### ASSIGNMENT
Scan the data below and copy each line where "camera" occurs.

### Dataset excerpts
───

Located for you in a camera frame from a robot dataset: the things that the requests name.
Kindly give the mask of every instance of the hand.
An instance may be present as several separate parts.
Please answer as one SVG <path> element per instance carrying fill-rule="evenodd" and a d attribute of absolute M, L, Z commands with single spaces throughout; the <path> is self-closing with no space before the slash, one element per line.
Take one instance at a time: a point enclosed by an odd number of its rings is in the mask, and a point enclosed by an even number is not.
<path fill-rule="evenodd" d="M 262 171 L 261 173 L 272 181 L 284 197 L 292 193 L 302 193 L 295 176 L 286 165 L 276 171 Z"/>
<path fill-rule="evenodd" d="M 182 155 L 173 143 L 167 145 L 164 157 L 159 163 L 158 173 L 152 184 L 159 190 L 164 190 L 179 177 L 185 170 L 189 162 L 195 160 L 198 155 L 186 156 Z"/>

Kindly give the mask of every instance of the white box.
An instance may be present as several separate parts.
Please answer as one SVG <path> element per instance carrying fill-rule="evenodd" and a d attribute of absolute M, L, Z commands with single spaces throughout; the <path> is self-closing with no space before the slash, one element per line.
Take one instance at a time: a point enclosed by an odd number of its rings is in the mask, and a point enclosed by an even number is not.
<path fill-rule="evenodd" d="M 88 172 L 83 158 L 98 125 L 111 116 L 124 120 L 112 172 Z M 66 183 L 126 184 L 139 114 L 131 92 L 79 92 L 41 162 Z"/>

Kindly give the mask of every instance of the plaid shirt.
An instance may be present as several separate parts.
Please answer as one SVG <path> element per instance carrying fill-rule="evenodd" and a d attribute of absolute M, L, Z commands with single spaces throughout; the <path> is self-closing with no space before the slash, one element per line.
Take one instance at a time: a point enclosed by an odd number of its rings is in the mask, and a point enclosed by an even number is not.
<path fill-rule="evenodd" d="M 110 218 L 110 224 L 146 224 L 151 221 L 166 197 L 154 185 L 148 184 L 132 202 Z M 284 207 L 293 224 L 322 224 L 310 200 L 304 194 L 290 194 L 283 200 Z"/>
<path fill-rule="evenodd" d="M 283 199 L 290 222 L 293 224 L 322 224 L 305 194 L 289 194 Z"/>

───

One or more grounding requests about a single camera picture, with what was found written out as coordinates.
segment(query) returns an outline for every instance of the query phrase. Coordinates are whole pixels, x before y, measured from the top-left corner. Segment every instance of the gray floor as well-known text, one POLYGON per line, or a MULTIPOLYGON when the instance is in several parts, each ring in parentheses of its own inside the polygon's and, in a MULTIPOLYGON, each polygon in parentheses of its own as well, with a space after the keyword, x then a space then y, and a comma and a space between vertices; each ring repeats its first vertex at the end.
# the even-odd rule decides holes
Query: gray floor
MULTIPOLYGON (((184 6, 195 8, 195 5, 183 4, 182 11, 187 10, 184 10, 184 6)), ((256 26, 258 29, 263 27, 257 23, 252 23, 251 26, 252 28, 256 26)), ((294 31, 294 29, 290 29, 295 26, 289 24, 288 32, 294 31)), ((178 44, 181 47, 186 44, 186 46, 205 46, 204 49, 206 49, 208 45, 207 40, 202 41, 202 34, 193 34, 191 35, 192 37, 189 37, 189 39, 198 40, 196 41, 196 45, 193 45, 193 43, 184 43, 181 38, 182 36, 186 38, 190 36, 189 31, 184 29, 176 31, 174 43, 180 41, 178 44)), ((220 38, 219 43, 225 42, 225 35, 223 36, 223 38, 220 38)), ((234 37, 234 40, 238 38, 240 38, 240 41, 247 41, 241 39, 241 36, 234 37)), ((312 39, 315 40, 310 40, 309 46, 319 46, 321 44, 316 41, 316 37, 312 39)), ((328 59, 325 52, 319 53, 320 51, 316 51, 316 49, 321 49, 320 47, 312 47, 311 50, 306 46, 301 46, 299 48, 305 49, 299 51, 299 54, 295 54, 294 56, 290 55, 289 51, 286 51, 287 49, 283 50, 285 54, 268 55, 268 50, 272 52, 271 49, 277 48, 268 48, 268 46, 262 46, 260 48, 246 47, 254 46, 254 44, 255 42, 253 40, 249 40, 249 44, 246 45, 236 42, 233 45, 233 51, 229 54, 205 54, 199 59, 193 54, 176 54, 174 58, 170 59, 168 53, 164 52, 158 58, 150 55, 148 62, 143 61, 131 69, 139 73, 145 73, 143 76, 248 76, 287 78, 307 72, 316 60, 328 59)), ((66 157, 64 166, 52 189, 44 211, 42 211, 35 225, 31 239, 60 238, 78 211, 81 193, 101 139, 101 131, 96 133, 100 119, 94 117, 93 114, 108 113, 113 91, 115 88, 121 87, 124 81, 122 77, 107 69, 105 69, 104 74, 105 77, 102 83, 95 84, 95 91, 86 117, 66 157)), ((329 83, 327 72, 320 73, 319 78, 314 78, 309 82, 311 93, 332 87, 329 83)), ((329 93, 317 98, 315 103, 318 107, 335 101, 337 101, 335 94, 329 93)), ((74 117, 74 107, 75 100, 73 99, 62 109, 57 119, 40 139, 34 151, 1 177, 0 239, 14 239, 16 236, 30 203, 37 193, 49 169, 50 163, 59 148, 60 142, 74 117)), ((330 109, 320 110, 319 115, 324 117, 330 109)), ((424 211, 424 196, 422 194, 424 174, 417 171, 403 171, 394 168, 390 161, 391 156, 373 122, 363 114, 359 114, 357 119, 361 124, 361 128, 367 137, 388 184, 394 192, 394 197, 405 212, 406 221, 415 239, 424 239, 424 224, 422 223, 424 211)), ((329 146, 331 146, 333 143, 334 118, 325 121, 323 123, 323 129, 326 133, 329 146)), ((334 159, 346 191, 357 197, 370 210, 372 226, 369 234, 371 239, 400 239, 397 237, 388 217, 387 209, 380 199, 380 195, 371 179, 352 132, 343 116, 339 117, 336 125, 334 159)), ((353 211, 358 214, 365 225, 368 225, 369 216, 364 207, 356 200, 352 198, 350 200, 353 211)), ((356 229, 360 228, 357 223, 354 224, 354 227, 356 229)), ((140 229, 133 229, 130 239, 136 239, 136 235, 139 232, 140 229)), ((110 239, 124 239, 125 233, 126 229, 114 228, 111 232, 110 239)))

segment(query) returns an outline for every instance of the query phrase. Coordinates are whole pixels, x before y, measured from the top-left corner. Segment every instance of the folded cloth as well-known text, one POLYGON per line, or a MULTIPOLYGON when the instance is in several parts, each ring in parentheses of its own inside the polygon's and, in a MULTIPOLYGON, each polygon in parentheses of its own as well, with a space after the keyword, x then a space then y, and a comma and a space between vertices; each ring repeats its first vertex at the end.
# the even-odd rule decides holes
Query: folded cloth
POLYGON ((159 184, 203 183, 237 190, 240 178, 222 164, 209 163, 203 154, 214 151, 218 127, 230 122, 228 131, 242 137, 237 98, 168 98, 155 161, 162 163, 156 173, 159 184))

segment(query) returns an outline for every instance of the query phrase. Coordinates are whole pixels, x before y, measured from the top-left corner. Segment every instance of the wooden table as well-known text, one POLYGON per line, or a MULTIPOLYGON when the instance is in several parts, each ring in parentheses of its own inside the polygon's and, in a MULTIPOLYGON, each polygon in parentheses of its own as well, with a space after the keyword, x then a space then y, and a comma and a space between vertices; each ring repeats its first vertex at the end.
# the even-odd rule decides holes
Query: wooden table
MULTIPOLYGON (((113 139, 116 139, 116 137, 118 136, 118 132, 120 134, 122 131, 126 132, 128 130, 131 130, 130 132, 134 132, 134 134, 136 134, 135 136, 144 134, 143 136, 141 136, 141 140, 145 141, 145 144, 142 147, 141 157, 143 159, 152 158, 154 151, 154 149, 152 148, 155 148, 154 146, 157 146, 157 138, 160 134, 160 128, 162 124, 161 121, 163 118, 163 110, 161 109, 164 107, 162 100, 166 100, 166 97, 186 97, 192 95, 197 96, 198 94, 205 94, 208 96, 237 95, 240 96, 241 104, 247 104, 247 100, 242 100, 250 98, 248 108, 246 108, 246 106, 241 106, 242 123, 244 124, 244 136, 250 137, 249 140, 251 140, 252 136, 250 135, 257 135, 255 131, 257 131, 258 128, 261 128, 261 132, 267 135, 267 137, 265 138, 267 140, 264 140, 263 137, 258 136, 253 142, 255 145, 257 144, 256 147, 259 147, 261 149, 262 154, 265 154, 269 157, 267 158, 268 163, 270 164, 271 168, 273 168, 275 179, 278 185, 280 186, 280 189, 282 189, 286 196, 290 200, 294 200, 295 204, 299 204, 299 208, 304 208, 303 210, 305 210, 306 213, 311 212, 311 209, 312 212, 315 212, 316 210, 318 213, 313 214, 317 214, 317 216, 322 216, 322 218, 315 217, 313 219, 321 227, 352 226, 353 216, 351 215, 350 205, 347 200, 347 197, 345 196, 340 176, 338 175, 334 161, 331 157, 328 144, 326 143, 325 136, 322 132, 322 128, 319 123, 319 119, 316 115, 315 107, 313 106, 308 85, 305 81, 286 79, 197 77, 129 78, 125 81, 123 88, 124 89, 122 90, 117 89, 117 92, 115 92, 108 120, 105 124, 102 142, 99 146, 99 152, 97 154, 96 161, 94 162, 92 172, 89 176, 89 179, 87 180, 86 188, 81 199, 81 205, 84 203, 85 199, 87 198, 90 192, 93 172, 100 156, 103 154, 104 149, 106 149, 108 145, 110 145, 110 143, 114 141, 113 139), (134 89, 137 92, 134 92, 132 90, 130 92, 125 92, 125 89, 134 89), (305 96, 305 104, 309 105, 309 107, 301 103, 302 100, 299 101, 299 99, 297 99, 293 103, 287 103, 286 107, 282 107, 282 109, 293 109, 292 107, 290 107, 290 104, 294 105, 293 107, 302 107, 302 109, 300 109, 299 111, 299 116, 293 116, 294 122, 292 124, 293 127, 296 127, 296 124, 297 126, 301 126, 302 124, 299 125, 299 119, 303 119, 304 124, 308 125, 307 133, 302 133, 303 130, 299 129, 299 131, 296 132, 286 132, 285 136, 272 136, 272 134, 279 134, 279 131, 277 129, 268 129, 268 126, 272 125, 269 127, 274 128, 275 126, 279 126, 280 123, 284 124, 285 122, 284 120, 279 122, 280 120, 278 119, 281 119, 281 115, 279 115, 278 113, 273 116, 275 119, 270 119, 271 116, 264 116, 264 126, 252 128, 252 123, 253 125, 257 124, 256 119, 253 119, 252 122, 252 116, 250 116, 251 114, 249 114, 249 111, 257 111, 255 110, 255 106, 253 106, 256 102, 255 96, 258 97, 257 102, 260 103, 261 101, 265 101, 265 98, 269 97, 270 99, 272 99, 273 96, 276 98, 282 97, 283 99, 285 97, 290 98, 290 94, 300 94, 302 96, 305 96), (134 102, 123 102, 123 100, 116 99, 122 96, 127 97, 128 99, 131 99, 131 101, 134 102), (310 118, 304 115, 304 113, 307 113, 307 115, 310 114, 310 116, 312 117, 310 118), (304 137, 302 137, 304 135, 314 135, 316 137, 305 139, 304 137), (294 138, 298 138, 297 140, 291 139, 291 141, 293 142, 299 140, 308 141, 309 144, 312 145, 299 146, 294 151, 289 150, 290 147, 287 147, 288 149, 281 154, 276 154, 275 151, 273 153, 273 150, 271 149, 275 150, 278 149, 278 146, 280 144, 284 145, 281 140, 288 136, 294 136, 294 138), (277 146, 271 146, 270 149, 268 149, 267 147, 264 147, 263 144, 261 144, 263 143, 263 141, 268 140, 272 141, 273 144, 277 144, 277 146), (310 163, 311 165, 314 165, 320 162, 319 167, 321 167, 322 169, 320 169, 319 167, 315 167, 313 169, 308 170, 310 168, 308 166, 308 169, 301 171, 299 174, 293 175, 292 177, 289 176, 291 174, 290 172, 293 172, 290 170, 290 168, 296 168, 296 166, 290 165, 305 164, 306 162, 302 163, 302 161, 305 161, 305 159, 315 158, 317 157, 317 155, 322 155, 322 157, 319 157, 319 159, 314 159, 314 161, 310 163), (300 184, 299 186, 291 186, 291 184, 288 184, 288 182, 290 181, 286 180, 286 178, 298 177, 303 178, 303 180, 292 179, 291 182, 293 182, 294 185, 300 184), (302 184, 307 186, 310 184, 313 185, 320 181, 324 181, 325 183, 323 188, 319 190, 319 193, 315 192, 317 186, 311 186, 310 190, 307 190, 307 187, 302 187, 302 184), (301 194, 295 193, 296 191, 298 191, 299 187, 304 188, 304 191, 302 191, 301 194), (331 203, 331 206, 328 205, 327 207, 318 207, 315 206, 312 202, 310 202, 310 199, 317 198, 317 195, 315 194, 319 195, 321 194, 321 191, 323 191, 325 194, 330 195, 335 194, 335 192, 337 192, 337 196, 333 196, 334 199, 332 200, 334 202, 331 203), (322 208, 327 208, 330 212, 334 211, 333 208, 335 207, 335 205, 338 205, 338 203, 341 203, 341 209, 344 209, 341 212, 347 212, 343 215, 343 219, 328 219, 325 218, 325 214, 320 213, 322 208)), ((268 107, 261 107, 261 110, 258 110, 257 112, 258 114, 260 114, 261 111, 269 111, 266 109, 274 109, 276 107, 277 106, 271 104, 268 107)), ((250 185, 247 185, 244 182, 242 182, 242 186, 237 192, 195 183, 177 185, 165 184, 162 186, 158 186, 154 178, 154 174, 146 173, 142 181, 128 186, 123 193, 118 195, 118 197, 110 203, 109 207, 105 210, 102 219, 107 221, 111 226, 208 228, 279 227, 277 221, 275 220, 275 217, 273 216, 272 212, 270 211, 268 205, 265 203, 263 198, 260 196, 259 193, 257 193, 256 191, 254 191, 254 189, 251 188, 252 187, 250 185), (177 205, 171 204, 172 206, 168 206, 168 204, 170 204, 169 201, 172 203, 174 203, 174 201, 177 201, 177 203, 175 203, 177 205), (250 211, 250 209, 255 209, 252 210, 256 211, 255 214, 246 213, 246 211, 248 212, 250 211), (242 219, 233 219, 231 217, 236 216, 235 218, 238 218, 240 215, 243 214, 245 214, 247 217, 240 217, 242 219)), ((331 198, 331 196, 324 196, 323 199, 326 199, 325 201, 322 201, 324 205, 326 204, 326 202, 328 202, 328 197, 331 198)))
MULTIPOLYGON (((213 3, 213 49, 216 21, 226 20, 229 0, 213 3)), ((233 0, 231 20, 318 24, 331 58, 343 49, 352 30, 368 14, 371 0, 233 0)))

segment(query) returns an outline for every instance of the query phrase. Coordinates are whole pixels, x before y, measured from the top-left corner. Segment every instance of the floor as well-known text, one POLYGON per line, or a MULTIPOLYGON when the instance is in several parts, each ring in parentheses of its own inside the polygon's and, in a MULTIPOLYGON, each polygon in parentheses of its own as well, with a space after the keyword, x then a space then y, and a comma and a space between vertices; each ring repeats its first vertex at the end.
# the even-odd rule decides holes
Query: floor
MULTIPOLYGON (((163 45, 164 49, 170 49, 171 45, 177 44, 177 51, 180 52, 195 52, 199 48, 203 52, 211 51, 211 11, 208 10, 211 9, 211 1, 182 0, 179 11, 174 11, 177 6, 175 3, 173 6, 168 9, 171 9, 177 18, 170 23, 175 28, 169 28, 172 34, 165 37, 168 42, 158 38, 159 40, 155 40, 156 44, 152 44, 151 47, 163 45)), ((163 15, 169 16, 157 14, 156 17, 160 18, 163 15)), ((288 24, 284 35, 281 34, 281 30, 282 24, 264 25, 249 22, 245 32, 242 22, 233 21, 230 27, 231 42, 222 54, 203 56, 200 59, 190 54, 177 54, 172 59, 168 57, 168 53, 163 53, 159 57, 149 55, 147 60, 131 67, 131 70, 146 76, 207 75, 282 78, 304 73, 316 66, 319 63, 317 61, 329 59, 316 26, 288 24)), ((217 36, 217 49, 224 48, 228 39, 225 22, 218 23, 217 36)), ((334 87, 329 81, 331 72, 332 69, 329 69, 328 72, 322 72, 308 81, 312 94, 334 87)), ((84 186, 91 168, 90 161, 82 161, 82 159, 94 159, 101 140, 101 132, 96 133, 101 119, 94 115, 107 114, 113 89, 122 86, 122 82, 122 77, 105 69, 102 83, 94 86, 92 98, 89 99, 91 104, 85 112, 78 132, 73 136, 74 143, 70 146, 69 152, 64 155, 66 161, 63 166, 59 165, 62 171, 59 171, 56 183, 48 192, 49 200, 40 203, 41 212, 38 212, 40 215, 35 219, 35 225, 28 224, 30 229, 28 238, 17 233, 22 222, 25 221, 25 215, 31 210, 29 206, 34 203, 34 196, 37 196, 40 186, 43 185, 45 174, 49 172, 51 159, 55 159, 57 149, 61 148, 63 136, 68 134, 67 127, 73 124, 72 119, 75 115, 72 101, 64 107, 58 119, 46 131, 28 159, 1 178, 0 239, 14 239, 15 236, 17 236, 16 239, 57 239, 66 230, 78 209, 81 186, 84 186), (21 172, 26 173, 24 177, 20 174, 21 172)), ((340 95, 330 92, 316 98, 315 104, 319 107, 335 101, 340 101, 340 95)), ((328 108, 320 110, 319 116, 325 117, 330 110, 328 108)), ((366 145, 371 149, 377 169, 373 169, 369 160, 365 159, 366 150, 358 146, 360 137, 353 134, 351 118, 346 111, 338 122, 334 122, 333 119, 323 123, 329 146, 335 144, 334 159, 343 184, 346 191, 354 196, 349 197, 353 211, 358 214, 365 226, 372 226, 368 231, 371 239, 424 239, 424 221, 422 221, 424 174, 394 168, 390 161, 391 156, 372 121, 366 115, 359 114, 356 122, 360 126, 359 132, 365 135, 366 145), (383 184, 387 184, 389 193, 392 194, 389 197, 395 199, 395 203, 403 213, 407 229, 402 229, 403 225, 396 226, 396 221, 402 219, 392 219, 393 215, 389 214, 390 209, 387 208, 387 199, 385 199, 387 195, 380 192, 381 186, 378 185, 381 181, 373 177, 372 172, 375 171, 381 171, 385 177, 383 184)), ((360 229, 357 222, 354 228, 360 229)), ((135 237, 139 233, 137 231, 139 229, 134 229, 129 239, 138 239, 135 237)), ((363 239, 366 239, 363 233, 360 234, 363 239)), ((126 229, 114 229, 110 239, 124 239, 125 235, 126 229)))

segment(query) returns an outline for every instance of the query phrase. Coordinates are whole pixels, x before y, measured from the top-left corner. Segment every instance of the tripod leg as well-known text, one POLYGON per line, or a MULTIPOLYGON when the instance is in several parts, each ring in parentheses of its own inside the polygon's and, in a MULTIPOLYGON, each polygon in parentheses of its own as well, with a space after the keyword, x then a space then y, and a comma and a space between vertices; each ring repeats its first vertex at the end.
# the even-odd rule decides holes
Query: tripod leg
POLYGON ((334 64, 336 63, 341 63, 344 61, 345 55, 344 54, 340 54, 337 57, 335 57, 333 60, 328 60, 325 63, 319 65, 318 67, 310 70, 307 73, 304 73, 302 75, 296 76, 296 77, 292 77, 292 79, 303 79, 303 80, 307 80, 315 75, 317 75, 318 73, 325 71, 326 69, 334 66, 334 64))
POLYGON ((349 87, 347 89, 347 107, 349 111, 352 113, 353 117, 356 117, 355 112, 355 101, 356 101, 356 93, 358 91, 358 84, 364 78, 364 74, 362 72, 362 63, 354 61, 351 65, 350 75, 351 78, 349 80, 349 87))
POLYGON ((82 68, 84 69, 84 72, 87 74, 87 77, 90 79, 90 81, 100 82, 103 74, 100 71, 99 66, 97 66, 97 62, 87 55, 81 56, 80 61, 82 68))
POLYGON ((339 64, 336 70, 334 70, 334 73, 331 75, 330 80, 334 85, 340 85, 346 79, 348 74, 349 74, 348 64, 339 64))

───

### SOLUTION FOR THIS EXERCISE
Located for you in a camera frame from a robot dataset: the things that the requests name.
One or more grounding requests about a single camera picture, with what was found written out as coordinates.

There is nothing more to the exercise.